Location
- Country: India
- Flows through: Bhaderwah-Doda in Jammu and Kashmir

Physical characteristics
- Source: Sonbain Ashapati Glacier
- • location: Bhaderwah, Doda district, Jammu and Kashmir, India
- • coordinates: 32°52′45″N 75°42′58″E﻿ / ﻿32.879304°N 75.716198°E
- Mouth: Chenab river
- • location: Pul Doda, Doda district, Jammu and Kashmir
- • coordinates: 33°08′19″N 75°33′18″E﻿ / ﻿33.1386°N 75.5549°E
- Length: 50 km (31 mi) approx.

= Neeru river =

River tributary in Jammu and Kashmir

Neeru river or Neru river is a tributary of the Chenab River, beginning at the Sonbain Ashapati Glacier in Bhaderwah and joining the Chenab at Pul Doda in the Doda district.
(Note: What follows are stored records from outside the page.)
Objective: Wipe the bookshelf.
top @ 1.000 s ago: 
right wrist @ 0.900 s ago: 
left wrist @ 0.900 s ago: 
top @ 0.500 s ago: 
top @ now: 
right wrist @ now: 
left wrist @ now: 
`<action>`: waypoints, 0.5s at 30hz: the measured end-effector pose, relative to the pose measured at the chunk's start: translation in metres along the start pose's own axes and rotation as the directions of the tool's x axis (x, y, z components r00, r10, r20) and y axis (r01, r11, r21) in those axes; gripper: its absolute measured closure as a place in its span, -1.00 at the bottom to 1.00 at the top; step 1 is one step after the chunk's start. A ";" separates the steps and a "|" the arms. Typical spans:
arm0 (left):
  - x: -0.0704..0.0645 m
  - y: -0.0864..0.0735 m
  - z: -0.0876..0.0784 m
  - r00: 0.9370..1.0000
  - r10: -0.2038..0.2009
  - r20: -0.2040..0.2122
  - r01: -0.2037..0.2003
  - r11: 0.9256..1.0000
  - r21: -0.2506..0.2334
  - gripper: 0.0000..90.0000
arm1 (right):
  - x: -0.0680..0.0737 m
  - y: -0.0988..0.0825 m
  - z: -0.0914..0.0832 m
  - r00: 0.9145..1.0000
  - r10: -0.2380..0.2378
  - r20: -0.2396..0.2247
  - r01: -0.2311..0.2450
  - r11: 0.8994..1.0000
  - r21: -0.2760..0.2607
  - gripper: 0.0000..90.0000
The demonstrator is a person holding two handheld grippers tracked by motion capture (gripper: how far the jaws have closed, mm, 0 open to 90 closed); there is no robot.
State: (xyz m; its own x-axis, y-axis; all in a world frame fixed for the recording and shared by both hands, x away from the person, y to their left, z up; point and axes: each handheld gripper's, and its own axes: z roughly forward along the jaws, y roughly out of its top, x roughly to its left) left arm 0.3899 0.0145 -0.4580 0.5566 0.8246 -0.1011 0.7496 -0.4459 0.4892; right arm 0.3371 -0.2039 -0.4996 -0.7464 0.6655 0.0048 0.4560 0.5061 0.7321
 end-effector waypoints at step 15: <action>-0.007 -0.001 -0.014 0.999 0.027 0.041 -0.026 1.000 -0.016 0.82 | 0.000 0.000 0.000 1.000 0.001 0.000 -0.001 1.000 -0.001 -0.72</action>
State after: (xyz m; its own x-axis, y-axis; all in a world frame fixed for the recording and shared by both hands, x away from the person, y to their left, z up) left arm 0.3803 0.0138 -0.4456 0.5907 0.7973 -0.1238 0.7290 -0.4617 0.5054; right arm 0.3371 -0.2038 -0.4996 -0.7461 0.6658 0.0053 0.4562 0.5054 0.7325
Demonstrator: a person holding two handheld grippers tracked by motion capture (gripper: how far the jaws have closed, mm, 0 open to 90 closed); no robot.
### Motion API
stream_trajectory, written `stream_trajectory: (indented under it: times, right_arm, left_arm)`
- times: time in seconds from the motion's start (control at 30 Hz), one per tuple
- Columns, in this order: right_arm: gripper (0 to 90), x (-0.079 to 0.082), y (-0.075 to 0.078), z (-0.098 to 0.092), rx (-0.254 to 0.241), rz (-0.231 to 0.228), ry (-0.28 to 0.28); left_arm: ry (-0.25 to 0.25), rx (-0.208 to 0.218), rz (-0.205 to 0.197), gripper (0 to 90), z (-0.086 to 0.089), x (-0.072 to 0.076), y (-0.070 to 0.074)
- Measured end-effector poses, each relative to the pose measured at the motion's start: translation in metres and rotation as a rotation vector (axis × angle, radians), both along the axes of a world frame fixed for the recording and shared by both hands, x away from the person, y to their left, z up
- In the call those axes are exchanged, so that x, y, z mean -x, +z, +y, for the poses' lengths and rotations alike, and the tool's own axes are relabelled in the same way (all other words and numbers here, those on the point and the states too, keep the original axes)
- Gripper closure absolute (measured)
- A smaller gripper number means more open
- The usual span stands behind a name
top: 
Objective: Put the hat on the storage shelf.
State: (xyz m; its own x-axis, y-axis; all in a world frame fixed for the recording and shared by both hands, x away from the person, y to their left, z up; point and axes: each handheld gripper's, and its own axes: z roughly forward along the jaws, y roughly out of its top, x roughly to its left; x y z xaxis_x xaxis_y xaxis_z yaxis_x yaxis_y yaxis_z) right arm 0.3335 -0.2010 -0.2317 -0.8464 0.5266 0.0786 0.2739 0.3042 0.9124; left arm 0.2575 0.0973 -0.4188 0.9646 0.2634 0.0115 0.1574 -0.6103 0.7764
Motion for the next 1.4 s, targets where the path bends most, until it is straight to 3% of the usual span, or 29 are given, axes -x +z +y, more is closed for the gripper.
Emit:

The Gupt Ganga temple of Bhaderwah is located on the bank of this river.

==Origin==
Neeru river originates from the Sonabain Glacier in Bhaderwah of Jammu and Kashmir.

==Geography==
The Neeru river flows through Bhaderwah valley and joins river Chenab at Pul Doda.
===Gupt Ganga temple===
The historic Shiv temple, which is entirely composed of stone slabs, is located 0.5 km to the east of the town on the bank of the river Neeru. Long stone slabs were used in its construction, which is similar to that of a tomb. Here, Ganga abruptly collapses onto the Lingam before vanishing. There is a Bhimsen footprint on a rock inside the temple. During their Agyat-Vaas, the Pandavas are believed to have used a long cave to go from Bhadarwah to Kashmir. One of the well-known historical pilgrimage sites in Bhaderwah is Gupt Ganga. The water from the inside then flows to a "Bawali" (Pond) where visitors, devout individuals, and sadhus take a bath. The Bawali's water is cool in the summer and warm in the winter.